De verdeling wat betreft sekse voor de jaren 2009 en 2020 is vergelijkbaar, maar afwijkend van die in 2000. Het aandeel vanuit de diverse specialisaties blijft over de jaren heen redelijk gelijk. De gemiddelde leeftijd van de respondenten wordt over de drie afnamejaren heen steeds hoger (bij alle nip-leden neemt de gemiddelde leeftijd tussen 2009 en 2020 overigens ook toe van 46.7 naar 47.3 jaar). Toetsing van de verschillen tussen de drie jaren leverde voor sekse en leeftijd significante verschillen op (p < .01). Voor zover deze variabelen samenhangen met de antwoorden op de enquête betekent dit dat hiermee bij de interpretatie van de resultaten van de totale groep over de jaren heen rekening moet worden gehouden.

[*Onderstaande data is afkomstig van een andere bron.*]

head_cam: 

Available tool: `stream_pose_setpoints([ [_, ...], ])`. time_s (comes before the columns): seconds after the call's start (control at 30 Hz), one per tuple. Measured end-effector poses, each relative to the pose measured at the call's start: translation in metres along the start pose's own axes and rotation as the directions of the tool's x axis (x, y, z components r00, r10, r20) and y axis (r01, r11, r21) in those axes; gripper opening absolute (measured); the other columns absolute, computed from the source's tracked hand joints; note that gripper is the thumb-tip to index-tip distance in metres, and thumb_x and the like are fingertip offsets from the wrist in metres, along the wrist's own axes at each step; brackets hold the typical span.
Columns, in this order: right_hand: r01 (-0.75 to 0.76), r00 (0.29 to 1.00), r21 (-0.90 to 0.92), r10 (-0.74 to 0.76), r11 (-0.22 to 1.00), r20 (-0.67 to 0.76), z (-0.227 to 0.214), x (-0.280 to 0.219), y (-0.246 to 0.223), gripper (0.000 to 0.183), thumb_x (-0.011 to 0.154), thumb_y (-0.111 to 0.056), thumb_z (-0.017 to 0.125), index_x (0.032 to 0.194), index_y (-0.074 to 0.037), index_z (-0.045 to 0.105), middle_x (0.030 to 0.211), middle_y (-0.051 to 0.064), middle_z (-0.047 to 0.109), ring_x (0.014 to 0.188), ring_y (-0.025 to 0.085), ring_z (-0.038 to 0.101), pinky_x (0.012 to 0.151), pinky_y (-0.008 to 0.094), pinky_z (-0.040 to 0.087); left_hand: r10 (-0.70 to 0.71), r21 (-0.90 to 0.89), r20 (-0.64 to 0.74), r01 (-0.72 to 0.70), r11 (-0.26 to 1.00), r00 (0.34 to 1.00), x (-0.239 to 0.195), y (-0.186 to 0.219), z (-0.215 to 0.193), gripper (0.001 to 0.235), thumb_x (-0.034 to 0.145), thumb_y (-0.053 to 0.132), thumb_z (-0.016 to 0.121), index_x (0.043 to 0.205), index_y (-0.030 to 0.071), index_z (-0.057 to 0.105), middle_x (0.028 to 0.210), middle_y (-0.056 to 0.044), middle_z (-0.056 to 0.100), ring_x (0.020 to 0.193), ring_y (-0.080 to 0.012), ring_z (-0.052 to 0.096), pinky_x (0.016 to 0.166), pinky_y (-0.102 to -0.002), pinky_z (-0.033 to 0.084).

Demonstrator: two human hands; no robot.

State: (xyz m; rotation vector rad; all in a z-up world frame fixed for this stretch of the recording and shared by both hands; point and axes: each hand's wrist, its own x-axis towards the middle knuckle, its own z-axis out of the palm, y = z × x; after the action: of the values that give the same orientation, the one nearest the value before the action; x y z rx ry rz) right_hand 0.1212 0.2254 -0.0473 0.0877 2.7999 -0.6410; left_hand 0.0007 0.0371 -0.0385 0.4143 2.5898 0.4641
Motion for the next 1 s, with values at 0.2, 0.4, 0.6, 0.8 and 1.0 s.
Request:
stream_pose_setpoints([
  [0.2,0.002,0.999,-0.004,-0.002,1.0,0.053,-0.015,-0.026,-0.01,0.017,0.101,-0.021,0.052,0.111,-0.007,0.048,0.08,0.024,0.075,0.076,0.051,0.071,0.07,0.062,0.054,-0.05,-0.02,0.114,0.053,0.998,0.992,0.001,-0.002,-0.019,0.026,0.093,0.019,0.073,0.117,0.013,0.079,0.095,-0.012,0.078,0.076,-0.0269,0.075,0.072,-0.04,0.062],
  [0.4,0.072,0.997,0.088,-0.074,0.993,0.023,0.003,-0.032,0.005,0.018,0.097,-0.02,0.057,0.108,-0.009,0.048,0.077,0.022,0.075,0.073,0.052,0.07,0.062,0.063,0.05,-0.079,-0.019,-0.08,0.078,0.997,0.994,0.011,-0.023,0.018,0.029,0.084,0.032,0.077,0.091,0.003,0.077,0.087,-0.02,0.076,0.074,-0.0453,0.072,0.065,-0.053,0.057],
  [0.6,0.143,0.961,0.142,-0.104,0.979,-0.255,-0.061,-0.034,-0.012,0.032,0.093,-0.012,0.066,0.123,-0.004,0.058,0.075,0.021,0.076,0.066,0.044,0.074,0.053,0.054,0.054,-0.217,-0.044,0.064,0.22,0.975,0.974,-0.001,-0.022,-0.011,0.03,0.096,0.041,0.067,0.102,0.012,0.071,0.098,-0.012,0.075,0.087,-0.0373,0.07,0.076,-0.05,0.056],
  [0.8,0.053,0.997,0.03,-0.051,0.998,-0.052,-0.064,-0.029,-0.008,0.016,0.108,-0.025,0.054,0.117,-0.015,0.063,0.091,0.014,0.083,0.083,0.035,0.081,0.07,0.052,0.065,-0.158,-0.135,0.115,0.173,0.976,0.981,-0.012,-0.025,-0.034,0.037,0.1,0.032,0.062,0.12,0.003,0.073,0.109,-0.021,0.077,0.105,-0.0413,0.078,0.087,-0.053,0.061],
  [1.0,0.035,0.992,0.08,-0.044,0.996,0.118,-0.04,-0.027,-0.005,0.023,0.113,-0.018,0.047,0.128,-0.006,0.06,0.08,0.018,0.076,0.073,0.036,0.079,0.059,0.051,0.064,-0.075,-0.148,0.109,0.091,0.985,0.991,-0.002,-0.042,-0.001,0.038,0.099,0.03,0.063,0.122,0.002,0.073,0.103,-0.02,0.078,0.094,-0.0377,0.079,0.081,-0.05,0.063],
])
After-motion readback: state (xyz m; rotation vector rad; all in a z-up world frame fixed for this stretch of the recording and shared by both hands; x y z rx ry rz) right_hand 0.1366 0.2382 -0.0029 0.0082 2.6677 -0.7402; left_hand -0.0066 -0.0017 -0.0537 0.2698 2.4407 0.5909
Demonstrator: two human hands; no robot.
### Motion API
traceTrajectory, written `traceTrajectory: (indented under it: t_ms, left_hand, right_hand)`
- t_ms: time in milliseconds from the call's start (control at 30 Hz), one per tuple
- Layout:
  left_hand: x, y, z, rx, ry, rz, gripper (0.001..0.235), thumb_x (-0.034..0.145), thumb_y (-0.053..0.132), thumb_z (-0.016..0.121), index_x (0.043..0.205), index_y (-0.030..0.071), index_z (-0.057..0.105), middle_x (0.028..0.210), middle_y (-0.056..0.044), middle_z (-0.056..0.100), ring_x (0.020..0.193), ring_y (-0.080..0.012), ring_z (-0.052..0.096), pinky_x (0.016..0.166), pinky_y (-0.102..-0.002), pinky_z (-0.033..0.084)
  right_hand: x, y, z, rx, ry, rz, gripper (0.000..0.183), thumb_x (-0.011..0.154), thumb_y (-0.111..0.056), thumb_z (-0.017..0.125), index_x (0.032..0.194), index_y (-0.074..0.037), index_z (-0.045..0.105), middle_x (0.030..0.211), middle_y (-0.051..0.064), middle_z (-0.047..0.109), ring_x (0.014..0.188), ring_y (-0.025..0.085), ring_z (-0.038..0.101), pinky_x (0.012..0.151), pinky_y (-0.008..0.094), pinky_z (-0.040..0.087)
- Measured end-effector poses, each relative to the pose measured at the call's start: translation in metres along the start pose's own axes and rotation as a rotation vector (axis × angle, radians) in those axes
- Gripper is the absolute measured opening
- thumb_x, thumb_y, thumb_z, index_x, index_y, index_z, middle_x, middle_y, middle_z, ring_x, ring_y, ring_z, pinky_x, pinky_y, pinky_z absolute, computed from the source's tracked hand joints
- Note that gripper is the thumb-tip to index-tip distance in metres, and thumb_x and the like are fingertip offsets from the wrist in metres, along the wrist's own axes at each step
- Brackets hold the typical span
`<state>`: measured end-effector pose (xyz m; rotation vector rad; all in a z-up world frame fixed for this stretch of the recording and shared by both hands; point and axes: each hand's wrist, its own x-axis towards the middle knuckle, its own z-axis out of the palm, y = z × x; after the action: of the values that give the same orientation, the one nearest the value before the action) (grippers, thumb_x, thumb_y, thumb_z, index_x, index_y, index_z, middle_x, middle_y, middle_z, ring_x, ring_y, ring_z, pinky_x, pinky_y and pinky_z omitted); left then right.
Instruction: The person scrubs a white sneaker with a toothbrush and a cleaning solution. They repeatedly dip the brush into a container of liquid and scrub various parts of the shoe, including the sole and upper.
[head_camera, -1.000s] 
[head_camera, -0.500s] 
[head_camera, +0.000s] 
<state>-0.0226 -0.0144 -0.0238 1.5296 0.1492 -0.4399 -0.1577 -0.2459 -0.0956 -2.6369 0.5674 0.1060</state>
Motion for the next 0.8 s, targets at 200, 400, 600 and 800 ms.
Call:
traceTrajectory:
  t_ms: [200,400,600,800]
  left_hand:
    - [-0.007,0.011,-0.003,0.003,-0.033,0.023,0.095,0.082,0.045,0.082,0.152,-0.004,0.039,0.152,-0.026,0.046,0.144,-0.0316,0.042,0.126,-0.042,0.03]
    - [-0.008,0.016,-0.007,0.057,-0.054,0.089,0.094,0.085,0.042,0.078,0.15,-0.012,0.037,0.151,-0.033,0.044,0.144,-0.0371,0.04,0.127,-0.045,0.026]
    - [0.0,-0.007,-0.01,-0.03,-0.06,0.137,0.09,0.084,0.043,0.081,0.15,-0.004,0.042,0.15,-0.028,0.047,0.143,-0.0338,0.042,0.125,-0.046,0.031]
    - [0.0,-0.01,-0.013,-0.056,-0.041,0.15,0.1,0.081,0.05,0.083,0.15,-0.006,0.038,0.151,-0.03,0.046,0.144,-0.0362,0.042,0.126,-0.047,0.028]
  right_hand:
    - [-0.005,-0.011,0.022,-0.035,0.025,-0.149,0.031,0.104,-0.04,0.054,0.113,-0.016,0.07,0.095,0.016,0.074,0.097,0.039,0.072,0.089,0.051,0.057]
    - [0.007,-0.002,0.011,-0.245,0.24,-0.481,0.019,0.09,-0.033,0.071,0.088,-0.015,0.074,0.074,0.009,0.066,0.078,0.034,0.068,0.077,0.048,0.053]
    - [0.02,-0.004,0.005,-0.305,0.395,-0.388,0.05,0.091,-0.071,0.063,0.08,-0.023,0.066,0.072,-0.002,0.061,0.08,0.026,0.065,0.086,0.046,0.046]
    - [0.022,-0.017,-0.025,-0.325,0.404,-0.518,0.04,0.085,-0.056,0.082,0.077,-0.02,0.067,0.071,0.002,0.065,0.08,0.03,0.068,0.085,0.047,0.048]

Om te kunnen bepalen of de gegevens van deze enquête kunnen worden gegeneraliseerd naar alle NIP-leden is de steekproef op de variabelen geslacht, specialisatie en leeftijd vergeleken met een bestand met achtergrondinformatie van alle NIP-leden (zie tabel 2). Toetsing wees uit dat de gemiddelde leeftijd van de steekproef gelijk is aan die van de populatie van alle nip-leden. Daarentegen kan de steekproef op de variabelen sekse en specialisatie niet als representatief voor de populatie van alle nip-leden worden beschouwd (p in beide gevallen < .01).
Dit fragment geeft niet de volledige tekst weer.